• **YOUR ASSIGNMENT**:
Reproduce the entire listing exactly. Leave the pictures out.

• **DATA EXCERPT**:
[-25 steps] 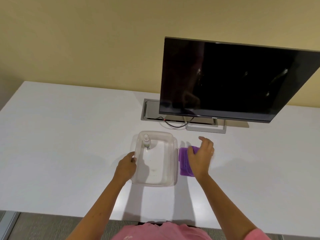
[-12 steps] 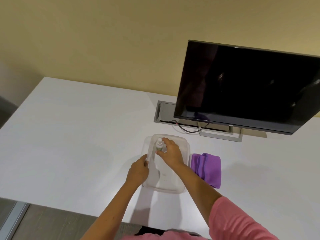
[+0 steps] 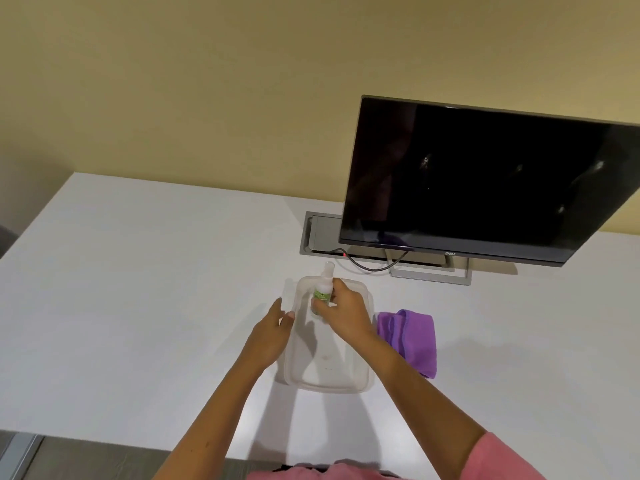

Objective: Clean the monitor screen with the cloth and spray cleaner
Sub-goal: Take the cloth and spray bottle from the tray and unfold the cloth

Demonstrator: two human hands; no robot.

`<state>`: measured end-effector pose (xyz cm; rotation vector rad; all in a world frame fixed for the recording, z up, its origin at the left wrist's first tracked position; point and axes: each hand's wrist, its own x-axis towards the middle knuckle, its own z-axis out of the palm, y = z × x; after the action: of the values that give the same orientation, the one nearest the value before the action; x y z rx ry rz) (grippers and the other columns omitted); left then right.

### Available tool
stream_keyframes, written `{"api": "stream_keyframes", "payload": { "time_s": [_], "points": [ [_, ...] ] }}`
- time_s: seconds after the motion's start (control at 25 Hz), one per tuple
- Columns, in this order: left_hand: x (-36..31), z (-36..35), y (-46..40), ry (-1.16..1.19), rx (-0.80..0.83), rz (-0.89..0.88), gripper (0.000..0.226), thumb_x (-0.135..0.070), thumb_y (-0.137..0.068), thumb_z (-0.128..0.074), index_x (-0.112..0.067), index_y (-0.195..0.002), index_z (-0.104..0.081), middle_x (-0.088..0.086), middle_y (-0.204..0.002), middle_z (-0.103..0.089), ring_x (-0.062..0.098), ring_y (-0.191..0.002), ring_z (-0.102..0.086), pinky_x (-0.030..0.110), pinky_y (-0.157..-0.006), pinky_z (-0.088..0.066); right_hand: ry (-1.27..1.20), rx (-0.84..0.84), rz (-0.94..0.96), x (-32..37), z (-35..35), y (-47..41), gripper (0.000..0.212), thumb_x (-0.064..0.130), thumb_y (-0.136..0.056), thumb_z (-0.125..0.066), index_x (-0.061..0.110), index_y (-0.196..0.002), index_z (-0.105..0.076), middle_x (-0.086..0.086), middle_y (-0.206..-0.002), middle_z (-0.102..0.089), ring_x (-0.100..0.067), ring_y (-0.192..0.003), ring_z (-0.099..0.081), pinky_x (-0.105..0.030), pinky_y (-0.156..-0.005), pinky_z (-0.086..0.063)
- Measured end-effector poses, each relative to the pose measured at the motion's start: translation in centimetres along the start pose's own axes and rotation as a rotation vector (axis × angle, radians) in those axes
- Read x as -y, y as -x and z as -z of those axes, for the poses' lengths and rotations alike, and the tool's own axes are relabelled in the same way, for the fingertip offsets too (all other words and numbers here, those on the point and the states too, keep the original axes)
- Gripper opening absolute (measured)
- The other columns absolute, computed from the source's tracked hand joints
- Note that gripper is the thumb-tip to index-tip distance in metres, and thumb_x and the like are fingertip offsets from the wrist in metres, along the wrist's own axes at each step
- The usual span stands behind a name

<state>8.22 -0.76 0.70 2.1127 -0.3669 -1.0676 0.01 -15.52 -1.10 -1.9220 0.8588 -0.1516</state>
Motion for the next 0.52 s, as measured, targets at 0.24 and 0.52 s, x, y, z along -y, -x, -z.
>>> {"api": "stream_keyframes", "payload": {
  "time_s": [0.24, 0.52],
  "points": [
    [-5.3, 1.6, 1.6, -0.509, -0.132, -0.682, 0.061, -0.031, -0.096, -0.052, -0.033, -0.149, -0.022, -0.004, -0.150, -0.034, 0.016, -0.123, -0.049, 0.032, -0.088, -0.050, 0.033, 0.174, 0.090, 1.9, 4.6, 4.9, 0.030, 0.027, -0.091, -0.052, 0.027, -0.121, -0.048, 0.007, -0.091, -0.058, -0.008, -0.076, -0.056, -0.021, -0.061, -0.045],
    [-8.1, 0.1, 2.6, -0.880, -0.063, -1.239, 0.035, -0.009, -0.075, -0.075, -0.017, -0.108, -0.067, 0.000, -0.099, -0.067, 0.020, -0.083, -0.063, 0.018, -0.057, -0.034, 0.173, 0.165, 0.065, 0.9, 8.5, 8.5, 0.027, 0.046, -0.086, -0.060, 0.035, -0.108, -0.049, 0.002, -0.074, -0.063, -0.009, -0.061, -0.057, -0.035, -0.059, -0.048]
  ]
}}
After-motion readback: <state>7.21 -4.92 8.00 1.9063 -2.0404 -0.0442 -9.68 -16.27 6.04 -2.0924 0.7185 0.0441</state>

• **EXERCISE SOLUTION**:
[-25 steps] 
[-12 steps] 
[+0 steps] 

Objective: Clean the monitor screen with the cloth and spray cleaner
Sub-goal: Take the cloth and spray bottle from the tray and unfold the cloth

Demonstrator: two human hands; no robot.

`<state>`: measured end-effector pose (xyz cm; rotation vector rad; all in a world frame fixed for the recording, z up, its origin at the left wrist's first tracked position; point and axes: each hand's wrist, its own x-axis towards the middle knuckle, its own z-axis out of the palm, y = z × x; after the action: of the values that give the same orientation, the one nearest the value before the action; x y z rx ry rz) (grippers and the other columns omitted); left then right.

### Available tool
stream_keyframes, written `{"api": "stream_keyframes", "payload": { "time_s": [_], "points": [ [_, ...] ] }}`
- time_s: seconds after the motion's start (control at 25 Hz), one per tuple
- Columns, in this order: left_hand: x (-36..31), z (-36..35), y (-46..40), ry (-1.16..1.19), rx (-0.80..0.83), rz (-0.89..0.88), gripper (0.000..0.226), thumb_x (-0.135..0.070), thumb_y (-0.137..0.068), thumb_z (-0.128..0.074), index_x (-0.112..0.067), index_y (-0.195..0.002), index_z (-0.104..0.081), middle_x (-0.088..0.086), middle_y (-0.204..0.002), middle_z (-0.103..0.089), ring_x (-0.062..0.098), ring_y (-0.191..0.002), ring_z (-0.102..0.086), pinky_x (-0.030..0.110), pinky_y (-0.157..-0.006), pinky_z (-0.088..0.066); right_hand: ry (-1.27..1.20), rx (-0.84..0.84), rz (-0.94..0.96), x (-32..37), z (-35..35), y (-47..41), gripper (0.000..0.212), thumb_x (-0.064..0.130), thumb_y (-0.136..0.056), thumb_z (-0.125..0.066), index_x (-0.061..0.110), index_y (-0.196..0.002), index_z (-0.105..0.076), middle_x (-0.086..0.086), middle_y (-0.206..-0.002), middle_z (-0.102..0.089), ring_x (-0.100..0.067), ring_y (-0.192..0.003), ring_z (-0.099..0.081), pinky_x (-0.105..0.030), pinky_y (-0.156..-0.005), pinky_z (-0.086..0.063)
- Measured end-effector poses, each relative to the pose measured at the motion's start: translation in centimetres along the start pose's own axes and rotation as a rotation vector (axis × angle, radians) in those axes
- Read x as -y, y as -x and z as -z of those axes, for the poses' lengths and rotations alike, and the tool's own axes are relabelled in the same way, for the fingertip offsets too (all other words and numbers here, those on the point and the states too, keep the original axes)
- Gripper opening absolute (measured)
- The other columns absolute, computed from the source's tracked hand joints
- Note that gripper is the thumb-tip to index-tip distance in metres, and thumb_x and the like are fingertip offsets from the wrist in metres, along the wrist's own axes at each step
- The usual span stands behind a name

<state>8.22 -0.76 0.70 2.1127 -0.3669 -1.0676 0.01 -15.52 -1.10 -1.9220 0.8588 -0.1516</state>
Motion for the next 0.52 s, as measured, targets at 0.24 and 0.52 s, x, y, z along -y, -x, -z.
>>> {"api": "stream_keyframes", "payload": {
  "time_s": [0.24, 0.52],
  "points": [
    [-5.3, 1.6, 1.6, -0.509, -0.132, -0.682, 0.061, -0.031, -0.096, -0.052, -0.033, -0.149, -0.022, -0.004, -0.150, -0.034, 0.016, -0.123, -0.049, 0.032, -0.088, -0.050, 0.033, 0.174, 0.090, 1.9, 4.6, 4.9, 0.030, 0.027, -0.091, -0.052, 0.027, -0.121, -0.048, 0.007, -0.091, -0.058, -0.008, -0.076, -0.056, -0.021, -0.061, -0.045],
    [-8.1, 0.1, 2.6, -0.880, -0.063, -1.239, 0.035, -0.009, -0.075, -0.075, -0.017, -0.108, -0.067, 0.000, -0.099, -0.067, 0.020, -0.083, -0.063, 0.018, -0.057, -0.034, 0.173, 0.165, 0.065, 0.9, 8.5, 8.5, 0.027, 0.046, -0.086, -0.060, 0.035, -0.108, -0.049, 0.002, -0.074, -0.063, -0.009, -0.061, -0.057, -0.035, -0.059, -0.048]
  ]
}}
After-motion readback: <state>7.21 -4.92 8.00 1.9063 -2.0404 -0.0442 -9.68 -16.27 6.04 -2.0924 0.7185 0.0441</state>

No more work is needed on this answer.